Abstract
Objective
To assess the association between CMV IgG antibody levels, HIV disease progression, and immune activation in sub-Saharan Africa.
Design
A prospective cohort study was conducted among women enrolled in a trial that was designed to determine the effect of acyclovir on HIV disease progression in Rakai, Uganda.
Methods
The primary endpoints were progression to a CD4+ T-cell count<250 cells/μL, non-traumatic death, or initiation of ART. CD4+ T-cell counts, HIV viral load, C-reactive protein, and soluble CD14 levels were assessed biannually for 24 months.

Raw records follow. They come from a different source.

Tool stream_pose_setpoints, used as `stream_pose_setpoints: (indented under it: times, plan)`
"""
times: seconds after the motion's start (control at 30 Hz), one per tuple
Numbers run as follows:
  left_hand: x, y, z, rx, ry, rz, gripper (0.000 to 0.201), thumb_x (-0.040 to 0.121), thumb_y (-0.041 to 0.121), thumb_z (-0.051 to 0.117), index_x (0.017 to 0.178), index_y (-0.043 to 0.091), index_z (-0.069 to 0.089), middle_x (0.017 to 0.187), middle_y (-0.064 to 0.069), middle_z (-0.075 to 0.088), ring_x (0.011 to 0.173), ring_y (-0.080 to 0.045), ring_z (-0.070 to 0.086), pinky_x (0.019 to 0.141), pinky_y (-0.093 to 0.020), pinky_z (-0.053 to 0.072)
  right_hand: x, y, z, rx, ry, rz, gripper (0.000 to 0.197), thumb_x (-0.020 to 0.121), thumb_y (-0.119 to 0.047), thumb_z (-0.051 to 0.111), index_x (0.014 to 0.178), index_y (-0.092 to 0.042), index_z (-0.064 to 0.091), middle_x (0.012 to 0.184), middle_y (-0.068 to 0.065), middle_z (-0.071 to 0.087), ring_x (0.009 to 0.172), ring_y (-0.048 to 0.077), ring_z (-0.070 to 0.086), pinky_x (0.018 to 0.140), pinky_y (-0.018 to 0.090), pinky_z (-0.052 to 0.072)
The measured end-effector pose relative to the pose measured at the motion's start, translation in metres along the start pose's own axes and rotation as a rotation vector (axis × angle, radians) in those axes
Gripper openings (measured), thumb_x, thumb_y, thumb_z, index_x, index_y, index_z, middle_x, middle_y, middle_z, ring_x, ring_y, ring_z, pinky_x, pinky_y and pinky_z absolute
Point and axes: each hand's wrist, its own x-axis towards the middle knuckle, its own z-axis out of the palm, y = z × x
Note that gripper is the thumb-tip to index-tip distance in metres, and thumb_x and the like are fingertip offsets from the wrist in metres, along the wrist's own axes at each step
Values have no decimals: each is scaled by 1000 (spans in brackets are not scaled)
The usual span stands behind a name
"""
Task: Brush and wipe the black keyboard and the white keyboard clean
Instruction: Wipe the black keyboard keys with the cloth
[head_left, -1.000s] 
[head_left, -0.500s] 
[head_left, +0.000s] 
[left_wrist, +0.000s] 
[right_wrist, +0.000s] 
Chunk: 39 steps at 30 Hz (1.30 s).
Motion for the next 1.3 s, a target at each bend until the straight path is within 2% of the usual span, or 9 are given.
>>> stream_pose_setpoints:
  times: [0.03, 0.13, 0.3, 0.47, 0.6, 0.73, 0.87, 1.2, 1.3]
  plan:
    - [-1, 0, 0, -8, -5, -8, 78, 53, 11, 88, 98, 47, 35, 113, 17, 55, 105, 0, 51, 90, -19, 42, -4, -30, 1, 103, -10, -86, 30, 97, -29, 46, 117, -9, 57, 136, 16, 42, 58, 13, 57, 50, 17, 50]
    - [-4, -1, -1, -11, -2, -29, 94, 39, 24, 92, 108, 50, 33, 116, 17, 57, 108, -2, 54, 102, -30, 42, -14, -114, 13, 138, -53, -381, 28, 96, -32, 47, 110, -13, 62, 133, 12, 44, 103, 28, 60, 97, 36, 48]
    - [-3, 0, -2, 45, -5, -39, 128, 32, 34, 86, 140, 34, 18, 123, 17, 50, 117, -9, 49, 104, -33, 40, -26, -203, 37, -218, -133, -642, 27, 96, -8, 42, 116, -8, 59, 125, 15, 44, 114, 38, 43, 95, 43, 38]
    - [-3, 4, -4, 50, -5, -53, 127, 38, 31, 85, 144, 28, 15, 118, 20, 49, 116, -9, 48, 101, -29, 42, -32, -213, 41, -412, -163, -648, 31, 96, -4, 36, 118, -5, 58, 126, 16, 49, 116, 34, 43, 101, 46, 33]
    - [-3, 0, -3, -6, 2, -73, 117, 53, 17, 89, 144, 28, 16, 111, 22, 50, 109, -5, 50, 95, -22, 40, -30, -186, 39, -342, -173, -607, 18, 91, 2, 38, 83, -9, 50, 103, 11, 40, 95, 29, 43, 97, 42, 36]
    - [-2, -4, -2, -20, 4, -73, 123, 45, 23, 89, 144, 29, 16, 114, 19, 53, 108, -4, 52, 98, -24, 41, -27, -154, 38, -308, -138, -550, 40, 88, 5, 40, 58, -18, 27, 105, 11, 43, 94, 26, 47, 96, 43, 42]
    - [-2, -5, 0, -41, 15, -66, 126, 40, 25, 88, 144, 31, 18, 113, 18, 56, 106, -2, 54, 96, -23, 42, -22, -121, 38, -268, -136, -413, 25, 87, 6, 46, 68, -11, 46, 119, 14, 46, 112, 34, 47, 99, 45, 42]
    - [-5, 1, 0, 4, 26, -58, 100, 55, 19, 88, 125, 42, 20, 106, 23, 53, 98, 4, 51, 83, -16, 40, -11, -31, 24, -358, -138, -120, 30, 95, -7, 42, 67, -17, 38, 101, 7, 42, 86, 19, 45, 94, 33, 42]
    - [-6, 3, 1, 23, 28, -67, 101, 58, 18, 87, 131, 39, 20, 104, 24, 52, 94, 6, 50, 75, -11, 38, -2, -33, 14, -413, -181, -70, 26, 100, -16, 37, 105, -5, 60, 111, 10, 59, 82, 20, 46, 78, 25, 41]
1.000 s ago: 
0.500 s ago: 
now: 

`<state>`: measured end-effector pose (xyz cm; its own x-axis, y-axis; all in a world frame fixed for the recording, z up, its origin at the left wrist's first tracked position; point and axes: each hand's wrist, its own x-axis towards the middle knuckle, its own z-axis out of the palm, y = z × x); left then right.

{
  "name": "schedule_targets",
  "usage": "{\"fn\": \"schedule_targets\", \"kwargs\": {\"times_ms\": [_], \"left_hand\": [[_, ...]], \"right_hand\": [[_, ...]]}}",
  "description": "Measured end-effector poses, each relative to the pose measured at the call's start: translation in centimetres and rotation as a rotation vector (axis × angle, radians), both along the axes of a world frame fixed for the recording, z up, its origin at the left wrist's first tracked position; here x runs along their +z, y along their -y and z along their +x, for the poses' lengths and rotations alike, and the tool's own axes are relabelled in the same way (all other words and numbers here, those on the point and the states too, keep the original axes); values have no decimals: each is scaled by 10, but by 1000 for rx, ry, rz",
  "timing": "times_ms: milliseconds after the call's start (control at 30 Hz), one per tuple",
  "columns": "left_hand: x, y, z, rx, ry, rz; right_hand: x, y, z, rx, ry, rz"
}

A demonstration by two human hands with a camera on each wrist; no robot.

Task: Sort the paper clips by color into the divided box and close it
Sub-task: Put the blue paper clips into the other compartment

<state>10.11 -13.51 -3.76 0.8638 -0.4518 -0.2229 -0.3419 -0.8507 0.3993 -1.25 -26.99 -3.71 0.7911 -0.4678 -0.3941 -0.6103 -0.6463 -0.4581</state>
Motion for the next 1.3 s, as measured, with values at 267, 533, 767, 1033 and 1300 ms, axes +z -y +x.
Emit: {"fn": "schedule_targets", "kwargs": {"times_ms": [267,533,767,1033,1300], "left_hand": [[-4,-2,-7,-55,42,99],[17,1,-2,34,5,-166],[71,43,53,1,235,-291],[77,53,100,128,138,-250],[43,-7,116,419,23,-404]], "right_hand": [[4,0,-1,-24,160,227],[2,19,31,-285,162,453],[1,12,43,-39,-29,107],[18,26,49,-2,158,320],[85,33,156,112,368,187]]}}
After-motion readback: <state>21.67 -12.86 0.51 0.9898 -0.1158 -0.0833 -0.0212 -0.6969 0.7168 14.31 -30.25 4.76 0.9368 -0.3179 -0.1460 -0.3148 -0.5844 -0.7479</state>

CMV IgG antibody were measured at baseline among all women, and annually among a subset of women who initiated ART during the study.
Results
There were 300 HIV/CMV coinfected participants who contributed a total of 426.4 person-years with a median follow-up time of 1.81 years. Compared to the lowest CMV IgG tertile group at baseline, the highest CMV IgG tertile group was associated with an increased risk to reach a primary endpoint independent of acyclovir use, age, CD4+ T-cell count, and HIV viral load at baseline (adjHR=1.59;[95%CI=1.05-2.39];P=0.027). Among pre-ART visits (n=1,200), women in the highest baseline CMV IgG tertile had increasing annual rates of sCD14 and CRP levels, which was not observed for the low CMV IgG tertile group. Compared to pre-ART visits, CMV IgG antibody levels were higher post-ART initiation, and concurrent levels remained associated with sCD14 and CRP during suppressive ART (n=95).
Conclusion
The magnitude of the immune response to CMV was associated with HIV disease progression and immune activation in sub-Saharan Africa.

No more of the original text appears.